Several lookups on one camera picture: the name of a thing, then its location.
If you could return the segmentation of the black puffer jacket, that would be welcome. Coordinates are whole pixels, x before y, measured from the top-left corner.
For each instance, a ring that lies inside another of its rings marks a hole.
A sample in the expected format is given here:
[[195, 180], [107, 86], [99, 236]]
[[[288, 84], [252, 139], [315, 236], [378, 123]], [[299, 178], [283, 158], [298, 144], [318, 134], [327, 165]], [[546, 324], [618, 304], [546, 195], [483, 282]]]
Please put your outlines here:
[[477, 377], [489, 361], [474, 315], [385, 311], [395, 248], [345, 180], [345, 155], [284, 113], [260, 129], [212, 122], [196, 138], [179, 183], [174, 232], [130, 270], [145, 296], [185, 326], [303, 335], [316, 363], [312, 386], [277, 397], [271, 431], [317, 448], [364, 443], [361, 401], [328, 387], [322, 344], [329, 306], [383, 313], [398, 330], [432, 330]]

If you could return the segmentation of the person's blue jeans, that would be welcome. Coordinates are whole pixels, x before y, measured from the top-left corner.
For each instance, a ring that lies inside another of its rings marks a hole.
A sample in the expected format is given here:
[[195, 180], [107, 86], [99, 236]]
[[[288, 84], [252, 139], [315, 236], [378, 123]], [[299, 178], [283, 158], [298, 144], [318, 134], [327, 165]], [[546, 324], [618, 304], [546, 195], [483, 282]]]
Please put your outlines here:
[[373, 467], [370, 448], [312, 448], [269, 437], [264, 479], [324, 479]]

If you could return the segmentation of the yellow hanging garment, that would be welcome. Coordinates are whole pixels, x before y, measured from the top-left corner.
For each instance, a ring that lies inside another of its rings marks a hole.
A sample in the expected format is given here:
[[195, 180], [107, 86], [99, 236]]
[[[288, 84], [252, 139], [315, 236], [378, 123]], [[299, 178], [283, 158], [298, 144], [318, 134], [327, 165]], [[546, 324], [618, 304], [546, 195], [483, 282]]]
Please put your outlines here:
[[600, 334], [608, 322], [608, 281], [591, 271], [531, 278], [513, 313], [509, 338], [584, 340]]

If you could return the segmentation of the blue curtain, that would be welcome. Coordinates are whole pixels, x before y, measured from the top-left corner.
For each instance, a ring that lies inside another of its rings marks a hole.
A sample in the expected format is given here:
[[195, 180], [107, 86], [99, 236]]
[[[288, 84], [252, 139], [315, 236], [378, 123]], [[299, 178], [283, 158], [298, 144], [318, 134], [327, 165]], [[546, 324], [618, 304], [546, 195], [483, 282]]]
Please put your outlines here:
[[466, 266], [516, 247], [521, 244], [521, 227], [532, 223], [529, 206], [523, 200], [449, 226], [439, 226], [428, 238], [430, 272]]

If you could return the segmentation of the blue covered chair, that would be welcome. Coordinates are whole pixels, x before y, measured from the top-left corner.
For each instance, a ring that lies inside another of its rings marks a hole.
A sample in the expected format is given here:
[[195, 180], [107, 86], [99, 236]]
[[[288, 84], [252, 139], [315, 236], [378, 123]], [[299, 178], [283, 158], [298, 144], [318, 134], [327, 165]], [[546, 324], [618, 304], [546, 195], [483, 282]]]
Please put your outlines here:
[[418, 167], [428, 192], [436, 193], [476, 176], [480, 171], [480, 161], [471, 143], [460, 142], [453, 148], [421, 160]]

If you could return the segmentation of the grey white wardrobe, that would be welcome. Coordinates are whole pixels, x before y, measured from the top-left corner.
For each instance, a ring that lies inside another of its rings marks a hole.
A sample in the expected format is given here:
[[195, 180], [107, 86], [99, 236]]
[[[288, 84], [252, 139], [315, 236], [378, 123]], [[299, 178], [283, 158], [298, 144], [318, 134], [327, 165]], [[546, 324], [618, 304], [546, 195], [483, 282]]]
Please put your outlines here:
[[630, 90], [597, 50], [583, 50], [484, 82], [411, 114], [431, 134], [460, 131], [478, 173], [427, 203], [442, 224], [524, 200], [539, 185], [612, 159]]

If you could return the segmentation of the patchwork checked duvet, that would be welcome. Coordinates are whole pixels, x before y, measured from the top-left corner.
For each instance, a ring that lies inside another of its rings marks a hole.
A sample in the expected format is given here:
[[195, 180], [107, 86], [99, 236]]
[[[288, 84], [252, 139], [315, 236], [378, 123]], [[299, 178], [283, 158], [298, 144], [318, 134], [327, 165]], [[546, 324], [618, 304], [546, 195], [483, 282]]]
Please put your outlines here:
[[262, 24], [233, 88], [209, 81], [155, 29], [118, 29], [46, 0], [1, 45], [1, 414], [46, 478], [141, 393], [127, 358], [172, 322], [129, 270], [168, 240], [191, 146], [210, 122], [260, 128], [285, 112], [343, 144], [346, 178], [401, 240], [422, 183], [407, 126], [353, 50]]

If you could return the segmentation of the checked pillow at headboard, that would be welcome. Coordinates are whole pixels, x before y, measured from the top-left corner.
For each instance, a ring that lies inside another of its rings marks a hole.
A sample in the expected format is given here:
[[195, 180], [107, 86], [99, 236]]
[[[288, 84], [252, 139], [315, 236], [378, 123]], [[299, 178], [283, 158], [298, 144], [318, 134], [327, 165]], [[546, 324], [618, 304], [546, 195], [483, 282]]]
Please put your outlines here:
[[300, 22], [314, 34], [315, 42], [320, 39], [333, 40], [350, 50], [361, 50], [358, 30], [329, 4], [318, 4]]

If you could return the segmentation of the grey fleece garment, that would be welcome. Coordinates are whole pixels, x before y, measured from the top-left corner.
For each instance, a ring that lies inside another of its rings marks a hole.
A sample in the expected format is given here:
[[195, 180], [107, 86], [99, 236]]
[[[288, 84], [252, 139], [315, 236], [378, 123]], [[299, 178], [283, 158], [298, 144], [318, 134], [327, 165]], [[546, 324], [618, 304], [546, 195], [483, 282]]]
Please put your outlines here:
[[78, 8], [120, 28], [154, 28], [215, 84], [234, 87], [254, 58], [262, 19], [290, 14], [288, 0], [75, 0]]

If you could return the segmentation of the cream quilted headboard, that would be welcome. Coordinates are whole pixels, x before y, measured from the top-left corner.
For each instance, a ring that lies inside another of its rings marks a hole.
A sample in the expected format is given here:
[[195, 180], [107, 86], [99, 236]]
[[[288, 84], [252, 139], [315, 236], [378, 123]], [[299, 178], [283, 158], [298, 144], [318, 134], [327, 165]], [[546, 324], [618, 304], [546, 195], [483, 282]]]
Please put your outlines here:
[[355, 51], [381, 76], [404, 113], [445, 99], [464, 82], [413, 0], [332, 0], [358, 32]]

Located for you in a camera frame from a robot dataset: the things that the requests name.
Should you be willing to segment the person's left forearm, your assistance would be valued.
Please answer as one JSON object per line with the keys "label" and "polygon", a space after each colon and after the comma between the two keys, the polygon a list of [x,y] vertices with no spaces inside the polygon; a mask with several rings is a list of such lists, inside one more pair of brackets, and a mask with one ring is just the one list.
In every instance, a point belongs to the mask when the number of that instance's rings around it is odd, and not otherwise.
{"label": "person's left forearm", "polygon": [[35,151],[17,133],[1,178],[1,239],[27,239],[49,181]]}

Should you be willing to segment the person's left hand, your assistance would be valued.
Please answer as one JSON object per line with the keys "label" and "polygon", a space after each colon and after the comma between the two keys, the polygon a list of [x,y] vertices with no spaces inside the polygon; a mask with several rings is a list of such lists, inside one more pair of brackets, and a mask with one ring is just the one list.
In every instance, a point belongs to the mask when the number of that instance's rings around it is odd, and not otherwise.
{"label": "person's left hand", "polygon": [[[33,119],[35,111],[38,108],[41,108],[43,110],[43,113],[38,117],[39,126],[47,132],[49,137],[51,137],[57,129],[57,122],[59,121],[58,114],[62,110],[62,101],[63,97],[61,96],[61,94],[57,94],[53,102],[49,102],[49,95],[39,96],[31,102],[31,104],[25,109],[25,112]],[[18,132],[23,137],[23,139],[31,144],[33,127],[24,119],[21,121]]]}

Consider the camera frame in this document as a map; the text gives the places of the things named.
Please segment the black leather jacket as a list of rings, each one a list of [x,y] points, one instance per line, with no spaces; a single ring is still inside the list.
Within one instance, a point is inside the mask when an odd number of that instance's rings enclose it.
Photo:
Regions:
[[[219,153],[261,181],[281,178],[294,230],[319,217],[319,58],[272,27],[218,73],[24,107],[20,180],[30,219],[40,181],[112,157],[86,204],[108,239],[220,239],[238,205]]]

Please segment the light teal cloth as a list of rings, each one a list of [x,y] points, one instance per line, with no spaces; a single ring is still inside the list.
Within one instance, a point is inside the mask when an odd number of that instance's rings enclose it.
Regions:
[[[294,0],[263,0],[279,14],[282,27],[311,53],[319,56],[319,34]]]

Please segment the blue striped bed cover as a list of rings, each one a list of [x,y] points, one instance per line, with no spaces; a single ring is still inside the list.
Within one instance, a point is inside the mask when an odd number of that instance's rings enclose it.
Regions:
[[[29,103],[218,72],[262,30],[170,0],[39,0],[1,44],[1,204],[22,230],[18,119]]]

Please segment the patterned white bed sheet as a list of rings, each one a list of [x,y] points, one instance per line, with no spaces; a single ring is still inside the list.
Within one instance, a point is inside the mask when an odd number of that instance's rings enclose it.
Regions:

________

What the task requires
Look over the listing and return each line that holds "Should".

Result of the task
Should you be willing to segment the person's left forearm, your assistance would be valued.
Should you be willing to segment the person's left hand, your assistance would be valued.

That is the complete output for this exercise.